[The task]: Go through the listing below and report how many lines contain the word "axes"; write no other words.

_ _ _ _

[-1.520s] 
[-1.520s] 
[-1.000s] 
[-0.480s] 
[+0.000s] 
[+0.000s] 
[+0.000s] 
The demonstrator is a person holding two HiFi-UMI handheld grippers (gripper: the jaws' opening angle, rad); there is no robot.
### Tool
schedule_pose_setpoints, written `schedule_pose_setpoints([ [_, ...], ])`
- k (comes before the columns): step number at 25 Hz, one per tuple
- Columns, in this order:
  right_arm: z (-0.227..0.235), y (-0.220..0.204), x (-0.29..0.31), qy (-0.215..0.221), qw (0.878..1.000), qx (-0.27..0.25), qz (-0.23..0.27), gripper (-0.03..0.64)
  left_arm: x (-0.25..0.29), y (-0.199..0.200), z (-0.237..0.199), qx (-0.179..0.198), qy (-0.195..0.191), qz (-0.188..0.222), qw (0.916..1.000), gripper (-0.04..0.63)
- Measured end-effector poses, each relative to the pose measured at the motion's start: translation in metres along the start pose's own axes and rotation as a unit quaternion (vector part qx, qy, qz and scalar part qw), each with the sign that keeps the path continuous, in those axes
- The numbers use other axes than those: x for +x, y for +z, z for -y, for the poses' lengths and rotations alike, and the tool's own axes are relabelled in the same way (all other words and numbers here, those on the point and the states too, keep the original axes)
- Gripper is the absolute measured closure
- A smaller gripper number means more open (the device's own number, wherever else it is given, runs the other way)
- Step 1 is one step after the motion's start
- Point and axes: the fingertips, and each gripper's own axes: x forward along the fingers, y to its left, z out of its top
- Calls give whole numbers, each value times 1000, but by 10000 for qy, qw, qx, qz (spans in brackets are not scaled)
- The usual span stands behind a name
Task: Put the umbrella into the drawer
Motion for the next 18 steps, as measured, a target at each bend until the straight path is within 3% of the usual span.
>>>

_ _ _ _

[Written solution]: 3